| WHAT TO WORK ON |
Could the data below please be reproduced word for word, without the pictures?

Start of Block

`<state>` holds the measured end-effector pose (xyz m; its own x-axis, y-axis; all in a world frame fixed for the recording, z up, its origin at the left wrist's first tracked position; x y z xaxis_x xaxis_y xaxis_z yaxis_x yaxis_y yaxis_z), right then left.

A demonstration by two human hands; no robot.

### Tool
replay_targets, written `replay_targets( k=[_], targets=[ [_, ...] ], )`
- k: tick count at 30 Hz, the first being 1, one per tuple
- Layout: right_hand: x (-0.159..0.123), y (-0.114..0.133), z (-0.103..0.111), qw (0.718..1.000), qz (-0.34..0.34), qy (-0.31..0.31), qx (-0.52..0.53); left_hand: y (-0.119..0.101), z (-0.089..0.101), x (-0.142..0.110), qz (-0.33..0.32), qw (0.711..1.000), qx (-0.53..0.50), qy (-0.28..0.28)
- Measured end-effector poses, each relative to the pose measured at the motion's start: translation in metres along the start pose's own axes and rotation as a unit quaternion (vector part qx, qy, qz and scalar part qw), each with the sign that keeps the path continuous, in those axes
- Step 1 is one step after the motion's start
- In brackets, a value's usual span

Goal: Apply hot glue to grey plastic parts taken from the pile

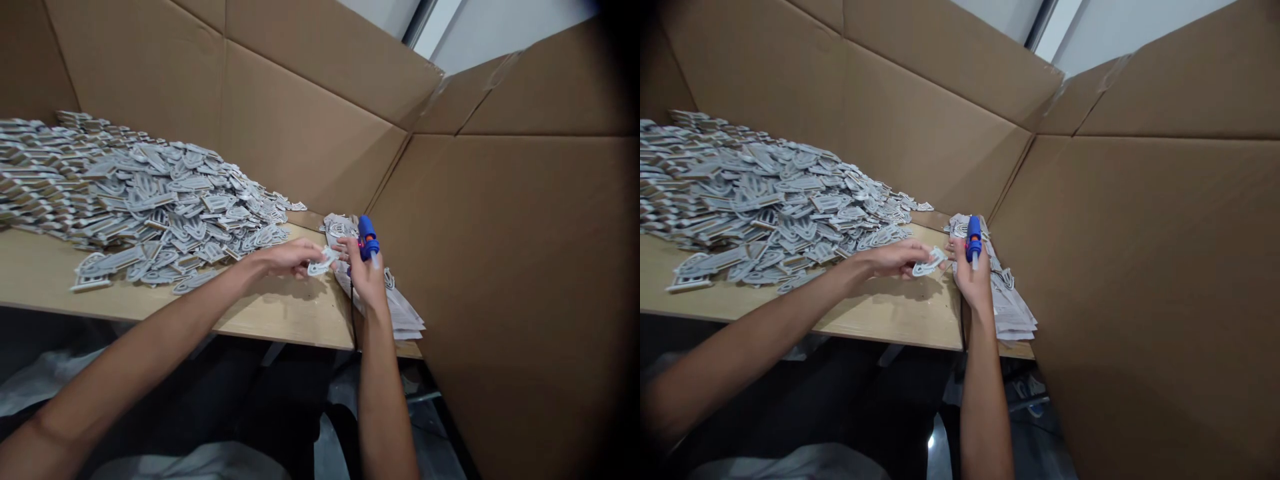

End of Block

| RESULT OF THIS EXERCISE |
`<state>` holds the measured end-effector pose (xyz m; its own x-axis, y-axis; all in a world frame fixed for the recording, z up, its origin at the left wrist's first tracked position; x y z xaxis_x xaxis_y xaxis_z yaxis_x yaxis_y yaxis_z), right then left.

A demonstration by two human hands; no robot.

### Tool
replay_targets, written `replay_targets( k=[_], targets=[ [_, ...] ], )`
- k: tick count at 30 Hz, the first being 1, one per tuple
- Layout: right_hand: x (-0.159..0.123), y (-0.114..0.133), z (-0.103..0.111), qw (0.718..1.000), qz (-0.34..0.34), qy (-0.31..0.31), qx (-0.52..0.53); left_hand: y (-0.119..0.101), z (-0.089..0.101), x (-0.142..0.110), qz (-0.33..0.32), qw (0.711..1.000), qx (-0.53..0.50), qy (-0.28..0.28)
- Measured end-effector poses, each relative to the pose measured at the motion's start: translation in metres along the start pose's own axes and rotation as a unit quaternion (vector part qx, qy, qz and scalar part qw), each with the sign that keeps the path continuous, in those axes
- Step 1 is one step after the motion's start
- In brackets, a value's usual span

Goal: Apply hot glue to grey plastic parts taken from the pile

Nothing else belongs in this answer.